- **What to do**:
Reproduce precisely the lines of the listing below, starting with the line that contains "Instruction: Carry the" and stopping after the line that contains "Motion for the"; include nothing else.

(Exercise data begins)

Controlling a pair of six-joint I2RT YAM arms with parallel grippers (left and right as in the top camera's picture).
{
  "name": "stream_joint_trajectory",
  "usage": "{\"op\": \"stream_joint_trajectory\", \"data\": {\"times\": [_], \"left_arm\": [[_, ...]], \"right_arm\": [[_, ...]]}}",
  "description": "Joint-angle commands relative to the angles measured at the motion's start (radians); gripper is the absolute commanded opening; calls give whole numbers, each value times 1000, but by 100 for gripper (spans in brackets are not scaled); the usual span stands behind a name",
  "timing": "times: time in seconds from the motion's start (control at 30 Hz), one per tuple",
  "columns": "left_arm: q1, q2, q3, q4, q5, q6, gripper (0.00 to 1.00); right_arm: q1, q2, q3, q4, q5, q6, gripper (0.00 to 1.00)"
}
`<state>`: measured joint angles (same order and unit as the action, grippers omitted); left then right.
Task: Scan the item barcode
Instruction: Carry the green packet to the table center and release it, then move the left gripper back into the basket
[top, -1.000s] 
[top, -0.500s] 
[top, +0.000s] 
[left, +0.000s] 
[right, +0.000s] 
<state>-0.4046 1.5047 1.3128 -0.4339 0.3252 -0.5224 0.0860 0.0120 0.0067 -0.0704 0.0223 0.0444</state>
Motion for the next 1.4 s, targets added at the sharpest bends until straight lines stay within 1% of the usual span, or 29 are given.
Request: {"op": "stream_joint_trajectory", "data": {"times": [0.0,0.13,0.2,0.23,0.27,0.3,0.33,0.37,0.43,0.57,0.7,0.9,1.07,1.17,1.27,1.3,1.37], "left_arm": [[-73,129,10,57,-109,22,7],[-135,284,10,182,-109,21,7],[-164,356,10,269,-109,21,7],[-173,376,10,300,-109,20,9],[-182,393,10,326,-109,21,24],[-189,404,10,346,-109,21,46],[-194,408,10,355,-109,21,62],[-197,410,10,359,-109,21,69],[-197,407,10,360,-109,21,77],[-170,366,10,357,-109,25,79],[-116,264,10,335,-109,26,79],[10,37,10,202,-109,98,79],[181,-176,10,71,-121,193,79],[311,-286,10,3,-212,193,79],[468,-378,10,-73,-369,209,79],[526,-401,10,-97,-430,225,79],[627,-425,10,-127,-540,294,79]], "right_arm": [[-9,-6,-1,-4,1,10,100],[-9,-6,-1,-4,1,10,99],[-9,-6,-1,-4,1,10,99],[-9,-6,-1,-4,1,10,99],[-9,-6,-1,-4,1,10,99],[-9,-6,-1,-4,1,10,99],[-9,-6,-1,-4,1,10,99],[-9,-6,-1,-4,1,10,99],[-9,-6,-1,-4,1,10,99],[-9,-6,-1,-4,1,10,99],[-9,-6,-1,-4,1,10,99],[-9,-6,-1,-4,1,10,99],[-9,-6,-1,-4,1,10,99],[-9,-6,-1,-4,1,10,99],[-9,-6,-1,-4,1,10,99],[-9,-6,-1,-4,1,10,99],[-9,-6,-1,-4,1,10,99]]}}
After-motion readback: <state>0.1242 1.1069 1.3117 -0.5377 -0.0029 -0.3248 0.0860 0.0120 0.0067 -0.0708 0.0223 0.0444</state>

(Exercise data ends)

- **Response area**:
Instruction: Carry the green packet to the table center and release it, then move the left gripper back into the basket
[top, -1.000s] 
[top, -0.500s] 
[top, +0.000s] 
[left, +0.000s] 
[right, +0.000s] 
<state>-0.4046 1.5047 1.3128 -0.4339 0.3252 -0.5224 0.0860 0.0120 0.0067 -0.0704 0.0223 0.0444</state>
Motion for the next 1.4 s, targets added at the sharpest bends until straight lines stay within 1% of the usual span, or 29 are given.

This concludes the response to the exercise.